**How to complete this task**
Down to the last line, print the material below verbatim.

**Given data**
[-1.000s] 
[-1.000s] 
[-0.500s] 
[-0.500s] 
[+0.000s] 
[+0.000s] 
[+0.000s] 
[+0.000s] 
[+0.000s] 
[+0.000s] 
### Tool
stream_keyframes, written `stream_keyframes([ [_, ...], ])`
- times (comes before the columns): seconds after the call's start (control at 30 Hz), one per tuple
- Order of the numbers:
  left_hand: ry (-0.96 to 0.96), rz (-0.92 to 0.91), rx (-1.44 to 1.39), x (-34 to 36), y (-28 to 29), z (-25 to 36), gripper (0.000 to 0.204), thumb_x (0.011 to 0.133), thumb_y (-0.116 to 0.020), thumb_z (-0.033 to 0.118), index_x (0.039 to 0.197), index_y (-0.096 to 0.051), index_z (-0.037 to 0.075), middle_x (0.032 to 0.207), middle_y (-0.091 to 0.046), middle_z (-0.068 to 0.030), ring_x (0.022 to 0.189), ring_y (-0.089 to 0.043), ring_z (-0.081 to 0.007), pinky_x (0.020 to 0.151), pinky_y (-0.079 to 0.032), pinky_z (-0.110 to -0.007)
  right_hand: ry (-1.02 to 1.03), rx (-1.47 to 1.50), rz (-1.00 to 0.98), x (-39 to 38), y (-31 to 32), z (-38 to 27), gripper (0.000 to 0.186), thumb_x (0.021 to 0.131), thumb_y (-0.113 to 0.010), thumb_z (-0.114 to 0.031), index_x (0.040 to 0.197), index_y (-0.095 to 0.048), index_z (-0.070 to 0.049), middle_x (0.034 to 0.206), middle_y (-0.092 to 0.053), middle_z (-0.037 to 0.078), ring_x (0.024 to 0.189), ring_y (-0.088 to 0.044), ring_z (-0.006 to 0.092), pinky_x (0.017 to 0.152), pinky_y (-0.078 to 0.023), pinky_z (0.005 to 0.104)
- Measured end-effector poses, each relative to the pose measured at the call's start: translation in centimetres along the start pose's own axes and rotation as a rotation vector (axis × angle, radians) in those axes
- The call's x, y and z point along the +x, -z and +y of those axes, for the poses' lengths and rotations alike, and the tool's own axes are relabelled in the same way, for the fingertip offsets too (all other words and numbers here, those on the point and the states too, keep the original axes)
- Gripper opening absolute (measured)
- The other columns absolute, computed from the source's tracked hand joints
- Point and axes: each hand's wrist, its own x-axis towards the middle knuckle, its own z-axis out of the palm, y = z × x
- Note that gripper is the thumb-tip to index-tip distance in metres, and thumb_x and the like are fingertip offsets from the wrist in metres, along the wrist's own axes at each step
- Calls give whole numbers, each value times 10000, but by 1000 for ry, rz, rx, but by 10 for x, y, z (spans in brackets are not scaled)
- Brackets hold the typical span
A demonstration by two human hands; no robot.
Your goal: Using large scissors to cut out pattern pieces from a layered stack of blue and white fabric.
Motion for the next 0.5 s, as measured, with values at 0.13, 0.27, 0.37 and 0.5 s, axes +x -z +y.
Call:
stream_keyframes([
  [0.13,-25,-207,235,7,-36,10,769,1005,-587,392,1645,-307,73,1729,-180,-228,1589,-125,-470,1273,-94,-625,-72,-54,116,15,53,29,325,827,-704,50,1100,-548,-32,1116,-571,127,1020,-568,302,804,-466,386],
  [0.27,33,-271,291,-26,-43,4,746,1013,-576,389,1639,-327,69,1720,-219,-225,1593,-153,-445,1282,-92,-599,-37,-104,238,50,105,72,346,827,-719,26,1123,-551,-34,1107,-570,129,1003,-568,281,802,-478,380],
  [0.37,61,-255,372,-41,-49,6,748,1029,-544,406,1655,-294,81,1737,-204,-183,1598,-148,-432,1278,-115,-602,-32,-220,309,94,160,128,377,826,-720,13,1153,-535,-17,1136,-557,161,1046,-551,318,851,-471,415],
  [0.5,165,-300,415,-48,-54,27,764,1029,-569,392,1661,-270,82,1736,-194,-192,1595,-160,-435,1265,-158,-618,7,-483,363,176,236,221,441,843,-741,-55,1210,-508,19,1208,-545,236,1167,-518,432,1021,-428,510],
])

**Exercise result**
[-1.000s] 
[-1.000s] 
[-0.500s] 
[-0.500s] 
[+0.000s] 
[+0.000s] 
[+0.000s] 
[+0.000s] 
[+0.000s] 
[+0.000s] 
### Tool
stream_keyframes, written `stream_keyframes([ [_, ...], ])`
- times (comes before the columns): seconds after the call's start (control at 30 Hz), one per tuple
- Order of the numbers:
  left_hand: ry (-0.96 to 0.96), rz (-0.92 to 0.91), rx (-1.44 to 1.39), x (-34 to 36), y (-28 to 29), z (-25 to 36), gripper (0.000 to 0.204), thumb_x (0.011 to 0.133), thumb_y (-0.116 to 0.020), thumb_z (-0.033 to 0.118), index_x (0.039 to 0.197), index_y (-0.096 to 0.051), index_z (-0.037 to 0.075), middle_x (0.032 to 0.207), middle_y (-0.091 to 0.046), middle_z (-0.068 to 0.030), ring_x (0.022 to 0.189), ring_y (-0.089 to 0.043), ring_z (-0.081 to 0.007), pinky_x (0.020 to 0.151), pinky_y (-0.079 to 0.032), pinky_z (-0.110 to -0.007)
  right_hand: ry (-1.02 to 1.03), rx (-1.47 to 1.50), rz (-1.00 to 0.98), x (-39 to 38), y (-31 to 32), z (-38 to 27), gripper (0.000 to 0.186), thumb_x (0.021 to 0.131), thumb_y (-0.113 to 0.010), thumb_z (-0.114 to 0.031), index_x (0.040 to 0.197), index_y (-0.095 to 0.048), index_z (-0.070 to 0.049), middle_x (0.034 to 0.206), middle_y (-0.092 to 0.053), middle_z (-0.037 to 0.078), ring_x (0.024 to 0.189), ring_y (-0.088 to 0.044), ring_z (-0.006 to 0.092), pinky_x (0.017 to 0.152), pinky_y (-0.078 to 0.023), pinky_z (0.005 to 0.104)
- Measured end-effector poses, each relative to the pose measured at the call's start: translation in centimetres along the start pose's own axes and rotation as a rotation vector (axis × angle, radians) in those axes
- The call's x, y and z point along the +x, -z and +y of those axes, for the poses' lengths and rotations alike, and the tool's own axes are relabelled in the same way, for the fingertip offsets too (all other words and numbers here, those on the point and the states too, keep the original axes)
- Gripper opening absolute (measured)
- The other columns absolute, computed from the source's tracked hand joints
- Point and axes: each hand's wrist, its own x-axis towards the middle knuckle, its own z-axis out of the palm, y = z × x
- Note that gripper is the thumb-tip to index-tip distance in metres, and thumb_x and the like are fingertip offsets from the wrist in metres, along the wrist's own axes at each step
- Calls give whole numbers, each value times 10000, but by 1000 for ry, rz, rx, but by 10 for x, y, z (spans in brackets are not scaled)
- Brackets hold the typical span
A demonstration by two human hands; no robot.
Your goal: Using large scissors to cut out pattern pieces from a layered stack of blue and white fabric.
Motion for the next 0.5 s, as measured, with values at 0.13, 0.27, 0.37 and 0.5 s, axes +x -z +y.
Call:
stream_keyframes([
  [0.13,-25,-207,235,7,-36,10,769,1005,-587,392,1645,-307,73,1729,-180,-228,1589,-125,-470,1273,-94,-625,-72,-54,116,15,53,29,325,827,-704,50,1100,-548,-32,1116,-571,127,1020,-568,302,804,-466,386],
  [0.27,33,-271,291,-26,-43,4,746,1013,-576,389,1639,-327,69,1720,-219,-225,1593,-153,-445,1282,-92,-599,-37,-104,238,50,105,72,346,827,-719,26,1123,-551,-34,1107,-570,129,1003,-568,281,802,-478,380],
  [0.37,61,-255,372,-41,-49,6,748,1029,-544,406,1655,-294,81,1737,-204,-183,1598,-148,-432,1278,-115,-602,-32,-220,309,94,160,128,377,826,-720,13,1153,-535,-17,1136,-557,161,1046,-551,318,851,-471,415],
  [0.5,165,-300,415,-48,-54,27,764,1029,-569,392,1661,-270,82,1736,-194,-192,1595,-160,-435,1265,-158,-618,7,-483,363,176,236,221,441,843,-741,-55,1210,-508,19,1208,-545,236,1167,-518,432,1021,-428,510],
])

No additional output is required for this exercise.